そして、終わりを迎える頃、クリスティーヌはセルジュから声をかけられる。
「クリスティーヌ嬢は僕の婚約者候補であることは忘れていないよね?」
「ええ、忘れてはおりません」
クリスティーヌはセルジュから目を逸らしてしまった。昨年の社交シーズンが終わった後、ユーグと以前より親密になっていたことに少し後ろめたさを感じたからだ。
「ならよかった。本当は正式な婚約者になってからにしようと思っていたけど……うかうかしていられない」
セルジュは苦笑する。そして何かを決意したような笑みになった。
「クリスティーヌ嬢、君にドレスとアクセサリーを贈ろう。ルテル家主催のサロンや男性のエスコートが必要な夜会に着て欲しい」
セルジュのグレーの目は真っ直ぐクリスティーヌを見つめていた。まるで有無を言わせないような感じだった。
「……承知いたしました」
「それと、なるべく領地経営や小麦の栽培の勉強に集中して欲しい気持ちはある。もちろん、薬学をやるなとは言わないけれどね」
セルジュは苦笑した。
その時、クリスティーヌは女王陛下誕生祭でセルジュとダンスをした時に感じた窮屈さの原因が分かった。

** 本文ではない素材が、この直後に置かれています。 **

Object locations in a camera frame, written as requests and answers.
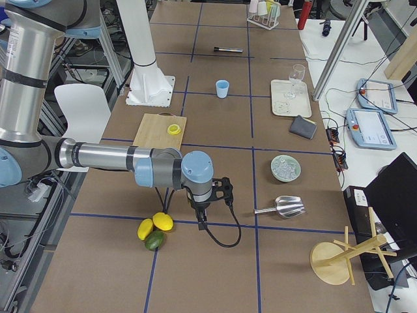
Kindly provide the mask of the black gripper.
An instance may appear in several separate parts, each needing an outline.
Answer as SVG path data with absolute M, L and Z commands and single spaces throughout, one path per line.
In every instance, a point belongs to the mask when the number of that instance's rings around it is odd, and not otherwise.
M 206 192 L 205 194 L 194 194 L 191 190 L 186 191 L 188 203 L 190 206 L 196 210 L 196 217 L 198 222 L 199 229 L 206 228 L 206 215 L 204 209 L 209 206 L 209 198 L 212 195 L 211 191 Z

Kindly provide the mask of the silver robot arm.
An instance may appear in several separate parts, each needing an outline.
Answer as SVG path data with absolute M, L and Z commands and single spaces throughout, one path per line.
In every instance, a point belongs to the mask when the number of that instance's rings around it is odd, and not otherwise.
M 38 121 L 60 37 L 98 38 L 98 1 L 7 1 L 8 46 L 1 80 L 1 186 L 58 168 L 126 170 L 146 187 L 185 189 L 200 229 L 216 199 L 213 166 L 201 151 L 145 149 L 41 136 Z

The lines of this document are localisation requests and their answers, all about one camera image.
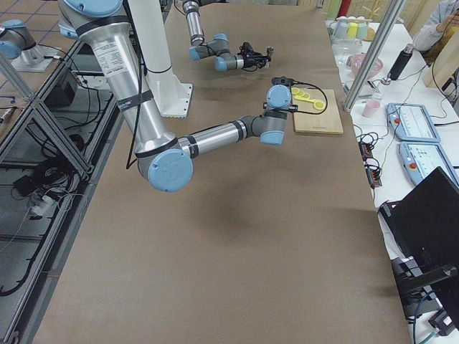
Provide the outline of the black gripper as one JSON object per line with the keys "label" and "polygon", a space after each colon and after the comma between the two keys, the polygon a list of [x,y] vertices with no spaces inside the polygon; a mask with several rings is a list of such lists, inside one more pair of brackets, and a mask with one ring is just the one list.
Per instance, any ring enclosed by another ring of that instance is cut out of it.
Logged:
{"label": "black gripper", "polygon": [[242,58],[242,69],[263,68],[268,63],[268,56],[256,52],[249,42],[242,43],[239,56]]}

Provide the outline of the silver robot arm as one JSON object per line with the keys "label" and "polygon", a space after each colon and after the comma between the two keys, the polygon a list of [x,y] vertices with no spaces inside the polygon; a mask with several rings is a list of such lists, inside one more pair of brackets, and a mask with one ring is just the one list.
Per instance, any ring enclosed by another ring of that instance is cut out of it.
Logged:
{"label": "silver robot arm", "polygon": [[175,192],[190,182],[193,159],[248,137],[283,142],[288,113],[295,110],[289,86],[276,82],[258,116],[245,116],[176,137],[163,119],[184,117],[192,86],[171,66],[164,19],[157,1],[60,1],[60,31],[88,44],[133,134],[131,154],[156,189]]}
{"label": "silver robot arm", "polygon": [[267,67],[272,61],[274,47],[267,47],[266,53],[256,52],[249,42],[243,42],[240,51],[233,54],[230,51],[230,44],[226,34],[214,35],[213,40],[207,42],[202,29],[199,9],[208,4],[218,1],[181,1],[181,10],[174,1],[176,10],[186,18],[190,36],[189,56],[197,61],[208,57],[214,57],[214,66],[217,71],[244,70],[254,72],[255,70]]}

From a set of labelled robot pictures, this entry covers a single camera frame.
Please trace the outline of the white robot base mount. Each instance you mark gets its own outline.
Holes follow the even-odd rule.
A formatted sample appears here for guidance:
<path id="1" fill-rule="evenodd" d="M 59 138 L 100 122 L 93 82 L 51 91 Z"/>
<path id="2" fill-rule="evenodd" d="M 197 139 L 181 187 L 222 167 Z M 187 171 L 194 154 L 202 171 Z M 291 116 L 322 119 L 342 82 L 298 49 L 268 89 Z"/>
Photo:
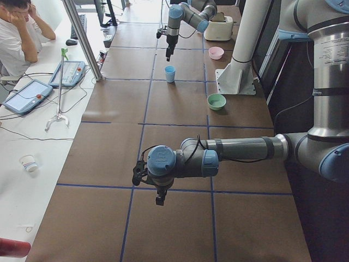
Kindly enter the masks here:
<path id="1" fill-rule="evenodd" d="M 225 69 L 215 71 L 218 93 L 256 94 L 251 61 L 271 3 L 270 0 L 245 2 L 231 62 Z"/>

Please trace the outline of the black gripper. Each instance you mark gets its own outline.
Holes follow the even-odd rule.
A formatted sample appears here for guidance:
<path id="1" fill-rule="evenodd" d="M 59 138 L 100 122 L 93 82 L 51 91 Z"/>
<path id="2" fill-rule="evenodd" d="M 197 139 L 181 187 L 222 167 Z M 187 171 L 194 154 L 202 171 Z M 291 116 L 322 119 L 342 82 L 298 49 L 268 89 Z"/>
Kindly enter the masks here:
<path id="1" fill-rule="evenodd" d="M 172 28 L 170 26 L 161 27 L 157 30 L 157 39 L 159 39 L 162 35 L 166 36 L 166 42 L 168 44 L 168 48 L 166 49 L 166 60 L 170 61 L 170 58 L 174 53 L 174 48 L 178 43 L 179 28 Z"/>
<path id="2" fill-rule="evenodd" d="M 157 188 L 157 196 L 155 203 L 157 205 L 164 205 L 167 190 L 173 186 L 174 178 L 170 176 L 165 177 L 154 177 L 148 172 L 146 162 L 138 160 L 135 167 L 133 168 L 132 184 L 139 186 L 140 183 L 145 183 L 150 186 Z"/>

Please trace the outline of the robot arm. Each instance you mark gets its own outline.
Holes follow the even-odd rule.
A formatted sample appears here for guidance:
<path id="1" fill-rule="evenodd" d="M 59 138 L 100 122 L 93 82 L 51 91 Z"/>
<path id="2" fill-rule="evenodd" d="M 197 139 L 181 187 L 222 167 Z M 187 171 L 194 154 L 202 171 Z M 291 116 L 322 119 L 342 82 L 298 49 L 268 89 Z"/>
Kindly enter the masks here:
<path id="1" fill-rule="evenodd" d="M 246 1 L 231 62 L 216 70 L 220 94 L 252 91 L 251 59 L 272 1 Z M 199 32 L 217 12 L 214 1 L 186 1 L 169 10 L 167 61 L 173 55 L 184 21 Z M 157 205 L 164 205 L 175 178 L 212 177 L 219 161 L 253 163 L 291 158 L 322 177 L 348 183 L 348 1 L 281 1 L 279 39 L 314 41 L 314 125 L 306 133 L 275 137 L 185 139 L 179 150 L 165 145 L 142 152 L 132 183 L 156 187 Z"/>
<path id="2" fill-rule="evenodd" d="M 180 23 L 184 21 L 192 28 L 203 33 L 209 20 L 217 14 L 215 1 L 185 1 L 171 4 L 169 7 L 167 25 L 160 27 L 157 31 L 157 39 L 166 36 L 168 47 L 166 49 L 166 60 L 169 62 L 178 43 Z"/>

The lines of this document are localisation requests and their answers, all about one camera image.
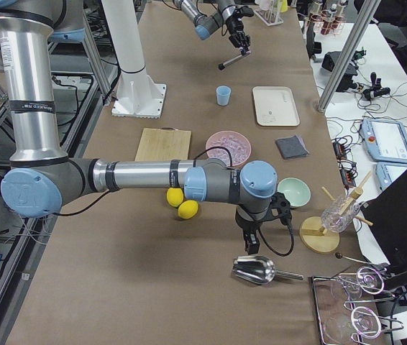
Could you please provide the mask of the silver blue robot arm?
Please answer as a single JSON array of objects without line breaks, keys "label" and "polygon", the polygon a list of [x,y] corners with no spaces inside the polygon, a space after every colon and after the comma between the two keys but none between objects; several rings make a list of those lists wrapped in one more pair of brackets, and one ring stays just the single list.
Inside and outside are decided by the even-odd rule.
[{"label": "silver blue robot arm", "polygon": [[211,15],[200,12],[197,1],[178,0],[174,5],[192,22],[196,34],[201,40],[208,39],[217,29],[226,26],[229,41],[242,55],[250,51],[250,36],[244,32],[243,17],[253,17],[254,12],[248,6],[237,6],[234,1],[217,1],[217,10]]},{"label": "silver blue robot arm", "polygon": [[[193,20],[199,37],[208,38],[223,24],[243,55],[249,35],[242,17],[247,6],[218,1],[215,15],[206,17],[192,1],[174,1]],[[147,74],[132,1],[102,1],[119,61],[121,115],[160,117],[166,85]],[[182,188],[186,199],[237,205],[235,220],[242,229],[245,251],[257,254],[257,232],[264,221],[280,218],[278,175],[264,161],[227,167],[218,159],[164,162],[107,162],[73,159],[60,145],[52,86],[48,40],[82,42],[86,36],[83,1],[0,1],[0,51],[12,115],[15,153],[11,170],[1,181],[5,203],[20,216],[40,218],[90,193],[124,188]]]}]

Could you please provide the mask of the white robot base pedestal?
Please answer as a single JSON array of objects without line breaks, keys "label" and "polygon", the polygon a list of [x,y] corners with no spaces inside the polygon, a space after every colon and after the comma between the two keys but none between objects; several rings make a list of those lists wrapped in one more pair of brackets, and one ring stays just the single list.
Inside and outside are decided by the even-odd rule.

(セルジュ様は……少し保守的な方だわ。だから私を守るようにリードしていたのね。だけど……それだと少し踊りにくいわ)
クリスティーヌの表情が曇った。
「クリスティーヌ様」
その時、ユルシュルに話しかけられた。
「ユルシュル様、どうかなさいました?」
「クリスティーヌ様のカーテシーなどの所作はとても美しく、見ていてとても気持ちのいいものでございました。昨年、ルテル領にいらした時、私はまだ成人前だったのでご挨拶はしておりませんでしたが、お見かけした時そう思ったのでございます。改めてご挨拶出来て光栄でございます」
満足そうに口角を上げるユルシュル。
「お褒めくださり光栄でございます、ユルシュル様」
クリスティーヌは淑女の笑みを浮かべる。
「クリスティーヌ様はまだお兄様の婚約者候補でございますが、是非とも正式な婚約者になっていただきたいと存じました」
ユルシュルのグレーの目は輝いていた。
「こらユルシュル、これはクリスティーヌ嬢と僕との話だ」
「申し訳ございません、お兄様」
セルジュに軽く諌められたユルシュルは真面目そうな表情で謝罪した。
「まあとにかくクリスティーヌ嬢、もう1度このことを頭に入れておいてくれたら嬉しいな」
セルジュは優しげに微笑んだ。
「……ええ、承知いたしました」
クリスティーヌは少し歯切れが悪そうに返事をした。